• [DIRECTIONS FOR THIS TASK]
Run through the data and copy out every line that mentions the word "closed".

=-=-=-=-=

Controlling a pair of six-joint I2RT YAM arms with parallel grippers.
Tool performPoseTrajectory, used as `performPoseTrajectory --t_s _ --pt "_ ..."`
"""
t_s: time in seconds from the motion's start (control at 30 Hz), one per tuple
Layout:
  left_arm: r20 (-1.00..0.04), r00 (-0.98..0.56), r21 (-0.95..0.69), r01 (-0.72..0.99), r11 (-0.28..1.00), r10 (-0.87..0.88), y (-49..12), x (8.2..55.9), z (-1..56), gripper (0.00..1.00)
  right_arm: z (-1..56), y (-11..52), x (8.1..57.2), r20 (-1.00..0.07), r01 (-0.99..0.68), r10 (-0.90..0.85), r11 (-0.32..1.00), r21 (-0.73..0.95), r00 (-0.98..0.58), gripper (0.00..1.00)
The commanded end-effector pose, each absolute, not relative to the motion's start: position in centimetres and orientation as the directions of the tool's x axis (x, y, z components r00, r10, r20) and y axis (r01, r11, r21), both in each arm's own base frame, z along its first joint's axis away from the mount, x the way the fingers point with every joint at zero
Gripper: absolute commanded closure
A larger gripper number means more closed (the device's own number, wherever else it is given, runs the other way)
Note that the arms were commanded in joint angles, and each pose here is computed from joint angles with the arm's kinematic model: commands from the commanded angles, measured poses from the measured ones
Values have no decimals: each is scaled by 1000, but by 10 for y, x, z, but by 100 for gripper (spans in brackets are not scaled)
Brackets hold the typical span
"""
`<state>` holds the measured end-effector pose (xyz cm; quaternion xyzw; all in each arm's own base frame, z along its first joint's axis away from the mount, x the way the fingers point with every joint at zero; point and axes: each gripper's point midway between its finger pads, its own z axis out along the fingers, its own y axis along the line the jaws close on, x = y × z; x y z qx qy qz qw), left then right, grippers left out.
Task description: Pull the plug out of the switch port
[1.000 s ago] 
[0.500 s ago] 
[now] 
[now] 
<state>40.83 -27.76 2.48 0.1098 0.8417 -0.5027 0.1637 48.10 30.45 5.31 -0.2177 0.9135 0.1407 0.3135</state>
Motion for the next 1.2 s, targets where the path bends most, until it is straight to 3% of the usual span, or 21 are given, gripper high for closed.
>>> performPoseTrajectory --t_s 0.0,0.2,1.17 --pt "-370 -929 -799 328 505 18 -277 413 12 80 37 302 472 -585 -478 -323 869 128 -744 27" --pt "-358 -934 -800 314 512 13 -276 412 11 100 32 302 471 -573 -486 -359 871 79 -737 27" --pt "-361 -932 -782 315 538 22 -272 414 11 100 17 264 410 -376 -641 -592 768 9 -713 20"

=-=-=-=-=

• [OUTPUT BELOW]
A larger gripper number means more closed (the device's own number, wherever else it is given, runs the other way)
Motion for the next 1.2 s, targets where the path bends most, until it is straight to 3% of the usual span, or 21 are given, gripper high for closed.

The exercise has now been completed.